• [TASK STATEMENT] Restate the full listing precisely as written.

• [ENTRIES SHOWN]
::::
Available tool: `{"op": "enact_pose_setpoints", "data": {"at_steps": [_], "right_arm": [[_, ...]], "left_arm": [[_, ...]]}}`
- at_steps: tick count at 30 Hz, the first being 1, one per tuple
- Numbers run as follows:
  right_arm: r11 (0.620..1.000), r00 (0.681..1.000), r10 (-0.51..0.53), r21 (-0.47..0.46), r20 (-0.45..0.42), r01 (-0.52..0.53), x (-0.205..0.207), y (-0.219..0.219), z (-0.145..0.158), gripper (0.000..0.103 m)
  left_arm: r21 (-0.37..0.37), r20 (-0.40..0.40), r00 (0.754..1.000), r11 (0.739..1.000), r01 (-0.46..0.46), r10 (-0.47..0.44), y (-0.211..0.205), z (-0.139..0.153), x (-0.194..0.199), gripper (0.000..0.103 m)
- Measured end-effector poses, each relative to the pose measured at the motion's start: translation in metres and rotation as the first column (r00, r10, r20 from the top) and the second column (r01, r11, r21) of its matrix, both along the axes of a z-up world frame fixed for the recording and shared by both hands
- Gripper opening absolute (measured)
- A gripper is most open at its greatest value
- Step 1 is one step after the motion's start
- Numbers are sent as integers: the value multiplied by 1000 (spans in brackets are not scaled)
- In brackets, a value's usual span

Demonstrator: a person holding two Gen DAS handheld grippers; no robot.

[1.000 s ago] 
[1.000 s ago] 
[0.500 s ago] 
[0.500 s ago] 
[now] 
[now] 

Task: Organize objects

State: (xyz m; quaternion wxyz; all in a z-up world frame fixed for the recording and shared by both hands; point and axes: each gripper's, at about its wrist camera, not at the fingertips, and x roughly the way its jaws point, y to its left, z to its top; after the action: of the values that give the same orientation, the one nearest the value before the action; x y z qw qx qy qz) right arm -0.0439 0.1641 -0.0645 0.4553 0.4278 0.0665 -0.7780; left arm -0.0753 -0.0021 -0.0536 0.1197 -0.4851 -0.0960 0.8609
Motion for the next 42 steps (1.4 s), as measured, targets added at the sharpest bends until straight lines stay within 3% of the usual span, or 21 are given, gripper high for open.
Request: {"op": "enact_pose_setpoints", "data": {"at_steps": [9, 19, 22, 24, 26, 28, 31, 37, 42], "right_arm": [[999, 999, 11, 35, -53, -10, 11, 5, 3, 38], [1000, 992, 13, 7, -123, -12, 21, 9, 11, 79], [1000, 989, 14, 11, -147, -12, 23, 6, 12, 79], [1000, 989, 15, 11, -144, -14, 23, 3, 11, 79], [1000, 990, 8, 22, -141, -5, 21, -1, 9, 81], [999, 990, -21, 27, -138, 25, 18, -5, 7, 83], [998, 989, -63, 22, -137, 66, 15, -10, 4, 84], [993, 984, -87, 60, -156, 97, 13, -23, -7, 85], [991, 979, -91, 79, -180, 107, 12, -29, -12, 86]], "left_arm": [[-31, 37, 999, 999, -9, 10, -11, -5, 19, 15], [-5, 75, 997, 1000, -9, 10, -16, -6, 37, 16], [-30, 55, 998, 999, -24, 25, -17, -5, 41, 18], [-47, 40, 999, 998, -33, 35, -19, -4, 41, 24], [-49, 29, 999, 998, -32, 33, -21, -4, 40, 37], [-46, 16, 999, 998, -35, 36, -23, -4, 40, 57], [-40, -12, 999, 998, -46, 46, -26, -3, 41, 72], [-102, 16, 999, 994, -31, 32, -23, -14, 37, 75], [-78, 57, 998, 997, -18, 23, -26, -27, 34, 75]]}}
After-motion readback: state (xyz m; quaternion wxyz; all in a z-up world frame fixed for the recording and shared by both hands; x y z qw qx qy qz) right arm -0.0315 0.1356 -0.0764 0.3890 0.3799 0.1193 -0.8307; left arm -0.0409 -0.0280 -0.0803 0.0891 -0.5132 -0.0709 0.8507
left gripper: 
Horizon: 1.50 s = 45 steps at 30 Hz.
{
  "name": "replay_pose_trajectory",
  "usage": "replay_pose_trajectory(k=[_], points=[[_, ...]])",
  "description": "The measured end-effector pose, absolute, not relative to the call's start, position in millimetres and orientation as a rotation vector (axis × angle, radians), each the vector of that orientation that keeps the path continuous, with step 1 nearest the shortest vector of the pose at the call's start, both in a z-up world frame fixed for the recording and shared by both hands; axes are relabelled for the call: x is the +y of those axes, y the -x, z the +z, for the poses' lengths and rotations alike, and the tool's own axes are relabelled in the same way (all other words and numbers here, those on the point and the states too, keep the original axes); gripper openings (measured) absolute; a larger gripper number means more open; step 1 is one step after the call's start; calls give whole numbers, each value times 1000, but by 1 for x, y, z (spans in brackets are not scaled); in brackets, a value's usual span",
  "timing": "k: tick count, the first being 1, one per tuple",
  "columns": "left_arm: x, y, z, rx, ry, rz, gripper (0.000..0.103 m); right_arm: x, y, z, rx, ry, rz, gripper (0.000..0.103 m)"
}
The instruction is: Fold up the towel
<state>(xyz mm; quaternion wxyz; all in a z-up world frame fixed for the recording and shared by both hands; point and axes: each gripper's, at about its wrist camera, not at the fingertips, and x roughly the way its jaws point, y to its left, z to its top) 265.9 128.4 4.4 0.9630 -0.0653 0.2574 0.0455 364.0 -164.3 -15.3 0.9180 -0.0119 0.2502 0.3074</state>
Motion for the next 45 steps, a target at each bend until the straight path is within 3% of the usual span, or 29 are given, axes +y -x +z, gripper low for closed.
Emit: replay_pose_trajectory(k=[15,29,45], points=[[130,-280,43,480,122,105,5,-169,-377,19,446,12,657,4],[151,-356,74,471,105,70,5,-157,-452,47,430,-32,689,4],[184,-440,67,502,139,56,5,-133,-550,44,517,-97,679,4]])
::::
• [RESPONSE AREA]
Available tool: `{"op": "enact_pose_setpoints", "data": {"at_steps": [_], "right_arm": [[_, ...]], "left_arm": [[_, ...]]}}`
- at_steps: tick count at 30 Hz, the first being 1, one per tuple
- Numbers run as follows:
  right_arm: r11 (0.620..1.000), r00 (0.681..1.000), r10 (-0.51..0.53), r21 (-0.47..0.46), r20 (-0.45..0.42), r01 (-0.52..0.53), x (-0.205..0.207), y (-0.219..0.219), z (-0.145..0.158), gripper (0.000..0.103 m)
  left_arm: r21 (-0.37..0.37), r20 (-0.40..0.40), r00 (0.754..1.000), r11 (0.739..1.000), r01 (-0.46..0.46), r10 (-0.47..0.44), y (-0.211..0.205), z (-0.139..0.153), x (-0.194..0.199), gripper (0.000..0.103 m)
- Measured end-effector poses, each relative to the pose measured at the motion's start: translation in metres and rotation as the first column (r00, r10, r20 from the top) and the second column (r01, r11, r21) of its matrix, both along the axes of a z-up world frame fixed for the recording and shared by both hands
- Gripper opening absolute (measured)
- A gripper is most open at its greatest value
- Step 1 is one step after the motion's start
- Numbers are sent as integers: the value multiplied by 1000 (spans in brackets are not scaled)
- In brackets, a value's usual span

Demonstrator: a person holding two Gen DAS handheld grippers; no robot.

[1.000 s ago] 
[1.000 s ago] 
[0.500 s ago] 
[0.500 s ago] 
[now] 
[now] 

Task: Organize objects

State: (xyz m; quaternion wxyz; all in a z-up world frame fixed for the recording and shared by both hands; point and axes: each gripper's, at about its wrist camera, not at the fingertips, and x roughly the way its jaws point, y to its left, z to its top; after the action: of the values that give the same orientation, the one nearest the value before the action; x y z qw qx qy qz) right arm -0.0439 0.1641 -0.0645 0.4553 0.4278 0.0665 -0.7780; left arm -0.0753 -0.0021 -0.0536 0.1197 -0.4851 -0.0960 0.8609
Motion for the next 42 steps (1.4 s), as measured, targets added at the sharpest bends until straight lines stay within 3% of the usual span, or 21 are given, gripper high for open.
Request: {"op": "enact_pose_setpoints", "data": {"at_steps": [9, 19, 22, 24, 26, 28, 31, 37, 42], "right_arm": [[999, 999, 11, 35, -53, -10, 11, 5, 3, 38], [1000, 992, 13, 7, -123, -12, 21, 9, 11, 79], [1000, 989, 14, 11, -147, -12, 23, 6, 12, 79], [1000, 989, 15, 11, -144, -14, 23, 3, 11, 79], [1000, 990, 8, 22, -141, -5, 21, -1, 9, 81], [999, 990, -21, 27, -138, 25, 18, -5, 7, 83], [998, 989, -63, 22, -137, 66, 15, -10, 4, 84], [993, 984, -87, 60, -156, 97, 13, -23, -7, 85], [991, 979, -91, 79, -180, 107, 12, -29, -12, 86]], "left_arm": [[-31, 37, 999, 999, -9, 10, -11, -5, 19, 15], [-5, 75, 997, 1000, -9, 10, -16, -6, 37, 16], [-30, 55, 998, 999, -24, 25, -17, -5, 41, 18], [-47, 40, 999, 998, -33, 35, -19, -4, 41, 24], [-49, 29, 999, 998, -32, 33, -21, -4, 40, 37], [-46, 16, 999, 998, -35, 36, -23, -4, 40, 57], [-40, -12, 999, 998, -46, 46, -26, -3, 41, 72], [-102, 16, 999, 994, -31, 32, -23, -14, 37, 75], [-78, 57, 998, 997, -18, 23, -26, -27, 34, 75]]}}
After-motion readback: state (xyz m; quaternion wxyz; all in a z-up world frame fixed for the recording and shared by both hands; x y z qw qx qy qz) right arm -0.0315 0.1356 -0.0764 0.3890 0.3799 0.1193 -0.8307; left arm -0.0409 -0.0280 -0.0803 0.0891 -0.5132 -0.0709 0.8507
left gripper: 
Horizon: 1.50 s = 45 steps at 30 Hz.
{
  "name": "replay_pose_trajectory",
  "usage": "replay_pose_trajectory(k=[_], points=[[_, ...]])",
  "description": "The measured end-effector pose, absolute, not relative to the call's start, position in millimetres and orientation as a rotation vector (axis × angle, radians), each the vector of that orientation that keeps the path continuous, with step 1 nearest the shortest vector of the pose at the call's start, both in a z-up world frame fixed for the recording and shared by both hands; axes are relabelled for the call: x is the +y of those axes, y the -x, z the +z, for the poses' lengths and rotations alike, and the tool's own axes are relabelled in the same way (all other words and numbers here, those on the point and the states too, keep the original axes); gripper openings (measured) absolute; a larger gripper number means more open; step 1 is one step after the call's start; calls give whole numbers, each value times 1000, but by 1 for x, y, z (spans in brackets are not scaled); in brackets, a value's usual span",
  "timing": "k: tick count, the first being 1, one per tuple",
  "columns": "left_arm: x, y, z, rx, ry, rz, gripper (0.000..0.103 m); right_arm: x, y, z, rx, ry, rz, gripper (0.000..0.103 m)"
}
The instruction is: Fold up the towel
<state>(xyz mm; quaternion wxyz; all in a z-up world frame fixed for the recording and shared by both hands; point and axes: each gripper's, at about its wrist camera, not at the fingertips, and x roughly the way its jaws point, y to its left, z to its top) 265.9 128.4 4.4 0.9630 -0.0653 0.2574 0.0455 364.0 -164.3 -15.3 0.9180 -0.0119 0.2502 0.3074</state>
Motion for the next 45 steps, a target at each bend until the straight path is within 3% of the usual span, or 29 are given, axes +y -x +z, gripper low for closed.
Emit: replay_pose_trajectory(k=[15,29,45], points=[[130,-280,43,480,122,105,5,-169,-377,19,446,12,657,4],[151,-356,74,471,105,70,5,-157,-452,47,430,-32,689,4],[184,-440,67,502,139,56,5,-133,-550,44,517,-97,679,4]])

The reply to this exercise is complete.